## Goal of the exercise
Repeat precisely the span of lines below that opens with the line containing "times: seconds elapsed" and closes with the line containing "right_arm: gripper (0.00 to", both included.
*** Opening of The data ***
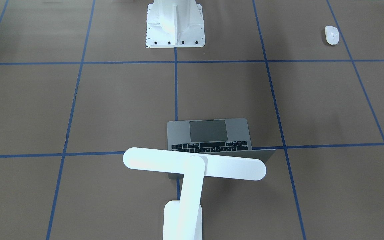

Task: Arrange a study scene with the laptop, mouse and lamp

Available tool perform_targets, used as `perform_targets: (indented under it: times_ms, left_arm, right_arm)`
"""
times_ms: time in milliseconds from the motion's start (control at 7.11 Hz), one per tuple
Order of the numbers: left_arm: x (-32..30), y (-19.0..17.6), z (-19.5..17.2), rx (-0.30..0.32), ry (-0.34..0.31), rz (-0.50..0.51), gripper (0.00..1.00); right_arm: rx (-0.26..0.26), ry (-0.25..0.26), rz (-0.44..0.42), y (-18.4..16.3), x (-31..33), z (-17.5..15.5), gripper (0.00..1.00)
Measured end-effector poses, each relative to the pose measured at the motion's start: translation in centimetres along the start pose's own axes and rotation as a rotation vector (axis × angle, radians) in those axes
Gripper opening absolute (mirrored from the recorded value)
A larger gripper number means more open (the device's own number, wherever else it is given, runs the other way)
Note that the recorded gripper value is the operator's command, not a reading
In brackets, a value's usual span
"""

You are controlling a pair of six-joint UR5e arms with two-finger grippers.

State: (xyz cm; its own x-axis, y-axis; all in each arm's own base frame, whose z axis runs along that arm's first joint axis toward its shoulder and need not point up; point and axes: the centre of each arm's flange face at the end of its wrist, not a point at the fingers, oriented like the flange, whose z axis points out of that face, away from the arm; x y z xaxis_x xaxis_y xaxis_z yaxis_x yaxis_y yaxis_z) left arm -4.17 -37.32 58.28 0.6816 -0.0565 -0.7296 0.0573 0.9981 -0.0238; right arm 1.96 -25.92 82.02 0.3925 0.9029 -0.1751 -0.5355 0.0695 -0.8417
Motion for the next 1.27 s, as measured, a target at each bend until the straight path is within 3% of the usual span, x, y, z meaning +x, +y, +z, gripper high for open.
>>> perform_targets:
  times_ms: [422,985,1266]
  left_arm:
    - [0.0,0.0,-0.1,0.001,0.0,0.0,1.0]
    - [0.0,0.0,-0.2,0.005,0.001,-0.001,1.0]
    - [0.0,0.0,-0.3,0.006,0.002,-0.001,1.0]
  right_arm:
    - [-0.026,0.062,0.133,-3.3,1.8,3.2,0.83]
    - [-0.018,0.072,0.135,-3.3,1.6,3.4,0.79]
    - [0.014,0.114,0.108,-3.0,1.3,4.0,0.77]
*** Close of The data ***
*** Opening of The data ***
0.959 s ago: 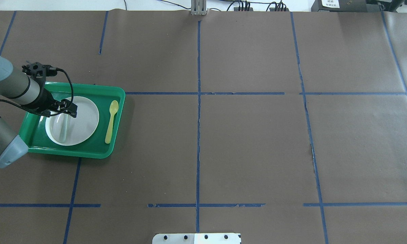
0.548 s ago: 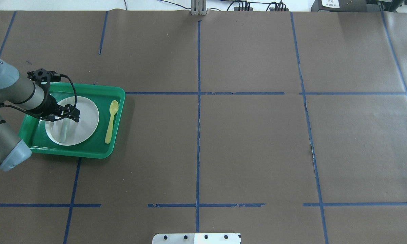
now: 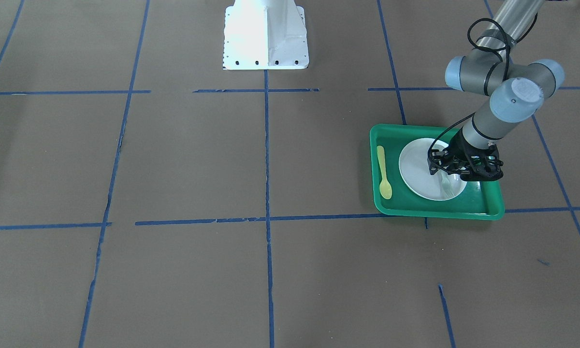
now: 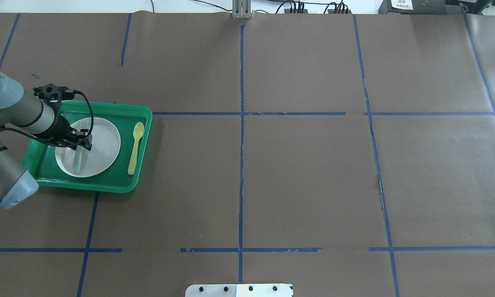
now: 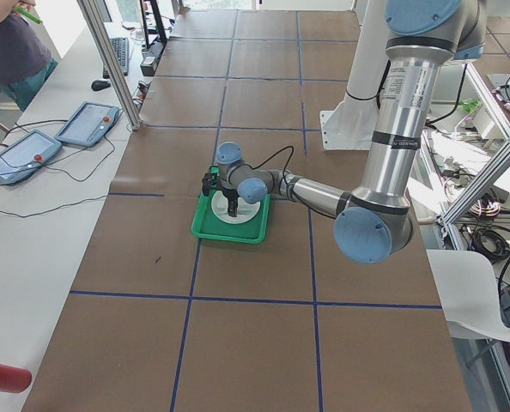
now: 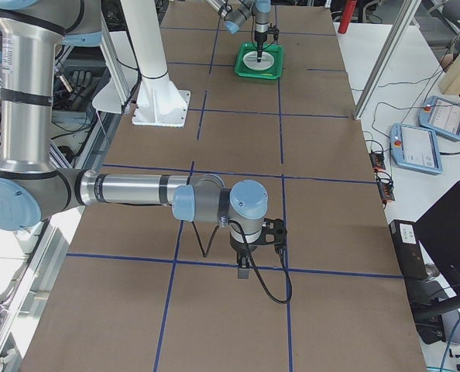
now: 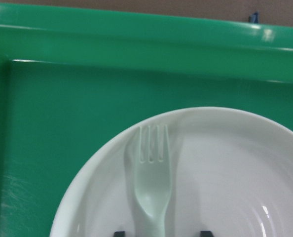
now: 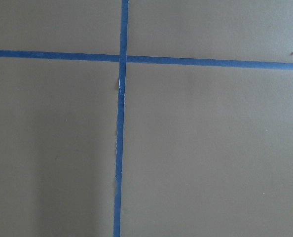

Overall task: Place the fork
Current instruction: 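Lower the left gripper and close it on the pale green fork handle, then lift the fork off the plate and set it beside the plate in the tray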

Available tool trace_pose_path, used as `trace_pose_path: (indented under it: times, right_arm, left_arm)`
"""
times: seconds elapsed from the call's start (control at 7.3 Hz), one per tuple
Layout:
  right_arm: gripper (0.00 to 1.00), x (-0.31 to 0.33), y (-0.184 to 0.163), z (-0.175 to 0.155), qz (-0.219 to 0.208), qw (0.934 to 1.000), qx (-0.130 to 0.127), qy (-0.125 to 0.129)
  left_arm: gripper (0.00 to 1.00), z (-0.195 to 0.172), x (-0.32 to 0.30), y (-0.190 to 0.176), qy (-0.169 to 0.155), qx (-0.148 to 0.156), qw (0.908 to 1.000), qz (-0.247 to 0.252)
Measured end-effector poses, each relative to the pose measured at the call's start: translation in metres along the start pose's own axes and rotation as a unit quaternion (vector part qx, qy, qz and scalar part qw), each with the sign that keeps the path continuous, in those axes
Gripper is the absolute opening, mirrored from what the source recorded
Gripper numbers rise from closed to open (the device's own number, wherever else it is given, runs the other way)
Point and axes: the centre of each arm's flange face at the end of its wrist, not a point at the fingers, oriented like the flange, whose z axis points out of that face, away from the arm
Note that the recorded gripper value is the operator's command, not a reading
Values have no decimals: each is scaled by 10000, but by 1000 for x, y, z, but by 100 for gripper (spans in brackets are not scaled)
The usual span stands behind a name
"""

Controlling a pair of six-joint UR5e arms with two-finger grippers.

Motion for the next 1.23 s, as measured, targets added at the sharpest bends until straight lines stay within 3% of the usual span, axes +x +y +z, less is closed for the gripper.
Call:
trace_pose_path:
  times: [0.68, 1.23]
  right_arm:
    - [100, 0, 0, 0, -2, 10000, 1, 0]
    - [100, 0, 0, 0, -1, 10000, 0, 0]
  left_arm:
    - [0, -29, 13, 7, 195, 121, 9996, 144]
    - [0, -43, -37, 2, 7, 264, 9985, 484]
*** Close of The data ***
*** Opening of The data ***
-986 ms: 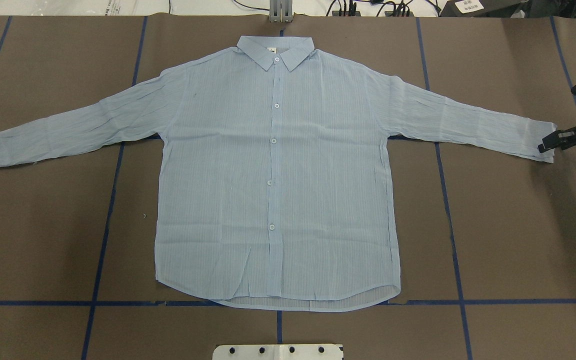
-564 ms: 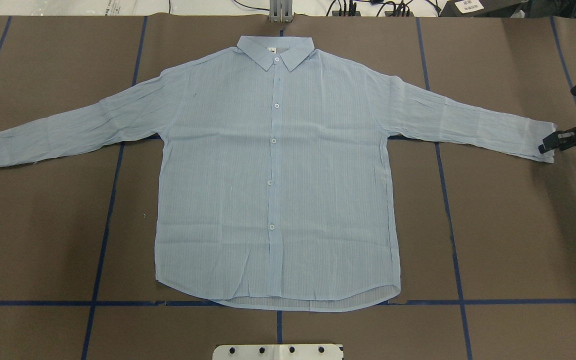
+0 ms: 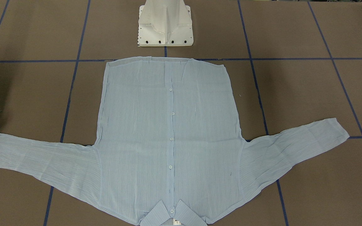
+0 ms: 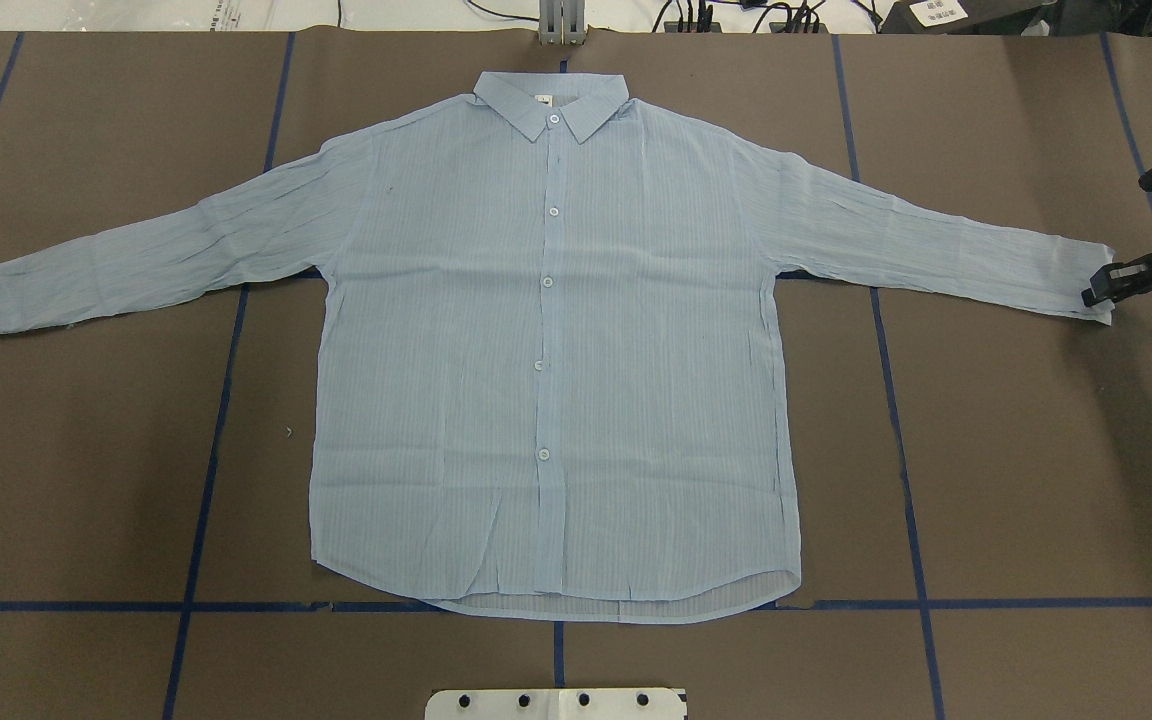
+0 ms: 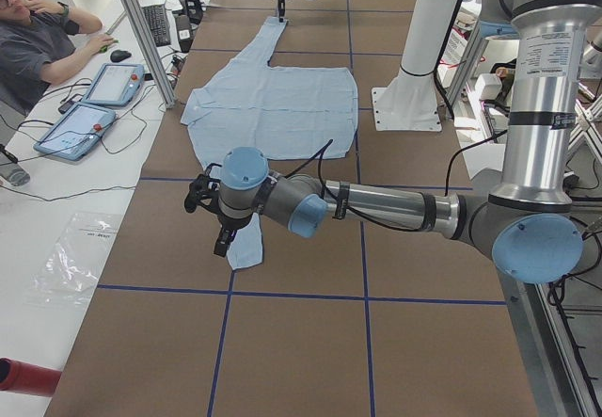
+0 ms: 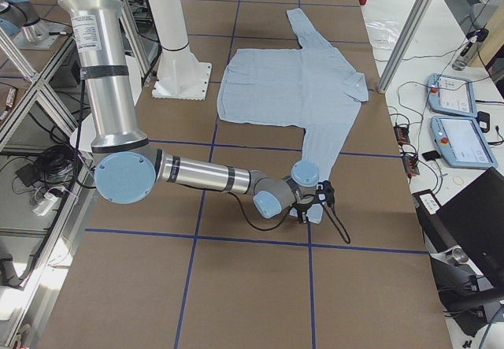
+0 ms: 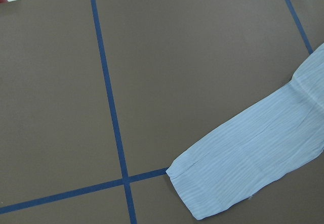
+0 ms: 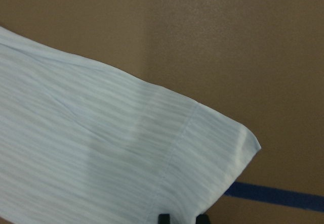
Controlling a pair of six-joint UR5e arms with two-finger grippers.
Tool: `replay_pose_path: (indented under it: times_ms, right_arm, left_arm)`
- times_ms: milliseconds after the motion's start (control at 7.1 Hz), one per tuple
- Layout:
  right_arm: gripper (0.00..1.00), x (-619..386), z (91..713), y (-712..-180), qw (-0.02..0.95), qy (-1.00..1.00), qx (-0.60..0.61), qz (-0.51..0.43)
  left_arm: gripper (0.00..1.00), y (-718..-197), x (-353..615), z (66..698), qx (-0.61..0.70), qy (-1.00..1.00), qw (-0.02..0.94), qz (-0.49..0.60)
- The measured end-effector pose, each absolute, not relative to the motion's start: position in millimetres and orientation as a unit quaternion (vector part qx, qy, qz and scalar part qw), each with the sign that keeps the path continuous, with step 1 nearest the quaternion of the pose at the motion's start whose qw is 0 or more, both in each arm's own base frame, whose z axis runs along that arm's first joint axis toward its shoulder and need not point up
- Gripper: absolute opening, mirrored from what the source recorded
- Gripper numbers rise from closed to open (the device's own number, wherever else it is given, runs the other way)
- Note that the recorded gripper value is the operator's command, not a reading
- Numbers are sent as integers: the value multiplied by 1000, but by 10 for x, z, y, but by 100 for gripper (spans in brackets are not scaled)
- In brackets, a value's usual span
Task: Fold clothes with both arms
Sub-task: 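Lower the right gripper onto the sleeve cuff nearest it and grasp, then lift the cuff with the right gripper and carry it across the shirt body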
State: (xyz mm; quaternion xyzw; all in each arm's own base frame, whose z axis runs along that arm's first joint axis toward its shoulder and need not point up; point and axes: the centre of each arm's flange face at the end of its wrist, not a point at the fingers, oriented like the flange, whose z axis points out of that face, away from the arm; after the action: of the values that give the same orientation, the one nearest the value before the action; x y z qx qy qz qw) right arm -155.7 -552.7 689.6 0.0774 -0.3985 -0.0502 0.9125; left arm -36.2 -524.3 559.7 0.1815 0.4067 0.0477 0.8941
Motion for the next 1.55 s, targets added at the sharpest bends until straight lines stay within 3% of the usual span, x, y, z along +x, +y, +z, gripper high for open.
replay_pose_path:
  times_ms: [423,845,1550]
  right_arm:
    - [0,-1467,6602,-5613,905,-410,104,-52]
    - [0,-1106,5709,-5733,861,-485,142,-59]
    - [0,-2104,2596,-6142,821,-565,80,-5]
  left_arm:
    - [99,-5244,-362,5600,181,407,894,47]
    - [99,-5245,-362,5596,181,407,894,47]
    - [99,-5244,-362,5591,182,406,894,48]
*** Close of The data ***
## Result below
times: seconds elapsed from the call's start (control at 7.3 Hz), one per tuple
Layout:
  right_arm: gripper (0.00 to 1.00), x (-0.31 to 0.33), y (-0.184 to 0.163), z (-0.175 to 0.155), qz (-0.219 to 0.208), qw (0.934 to 1.000), qx (-0.130 to 0.127), qy (-0.125 to 0.129)

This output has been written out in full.